To better prepare students for the rigors of college chemistry, advanced placement chemistry was added to the curriculum under the guidance of Daugherty.

“If Dwight conceives a worthwhile idea, he will develop and orchestrate a plan and seldom take no for an answer. He purposed an AP academy be set up to enhance college entrance for the AP students and get them more involved in the community,” she said.

He also had the idea to start up a program of teachers volunteering to contribute to scholarships.

Daugherty said he didn’t expect to make it at Cabot.

“When Dr. Thurman became principal at the high school, he approached me and said, ‘Do you have a résumé?’ I said yes. He said update it and give me a copy and walked off.
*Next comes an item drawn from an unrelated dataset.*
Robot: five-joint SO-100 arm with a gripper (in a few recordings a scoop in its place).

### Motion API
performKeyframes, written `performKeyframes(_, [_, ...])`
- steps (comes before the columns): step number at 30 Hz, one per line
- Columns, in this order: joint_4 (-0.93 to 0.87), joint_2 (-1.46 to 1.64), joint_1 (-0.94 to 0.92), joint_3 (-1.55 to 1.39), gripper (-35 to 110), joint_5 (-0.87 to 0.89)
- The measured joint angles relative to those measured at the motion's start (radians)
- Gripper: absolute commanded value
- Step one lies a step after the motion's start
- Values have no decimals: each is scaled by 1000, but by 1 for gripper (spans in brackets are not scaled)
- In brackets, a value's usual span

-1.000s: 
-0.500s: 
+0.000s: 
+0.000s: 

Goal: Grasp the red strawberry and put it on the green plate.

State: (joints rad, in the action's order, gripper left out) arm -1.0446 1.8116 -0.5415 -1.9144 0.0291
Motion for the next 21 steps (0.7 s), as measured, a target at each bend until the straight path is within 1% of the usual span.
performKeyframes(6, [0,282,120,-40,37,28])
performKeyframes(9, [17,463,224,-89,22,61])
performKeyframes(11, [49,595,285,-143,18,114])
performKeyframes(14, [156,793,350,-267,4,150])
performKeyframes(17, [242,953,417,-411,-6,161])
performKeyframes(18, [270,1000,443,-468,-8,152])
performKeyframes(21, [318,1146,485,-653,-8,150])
That doesn’t make you want to invest in real estate in Cabot,” Daugherty said.

“After few years later, I had come back from a chemistry conference and grew my first beard. Dr. Thurman catches my daughter and says your Daddy looks like a tuna boat captain,” he said.

“The greatest thing about teaching is the kids at the tables here tonight. This career satisfies my soul like nothing else has,” Daugherty said.

The Cabot Scholarship Foundation is a nonprofit organization that formed in 1992 by the Cabot Centennial Committee to encourage and recognize academic success in Cabot schools. The foundation held its first Roast and Toast fundraiser in 1996.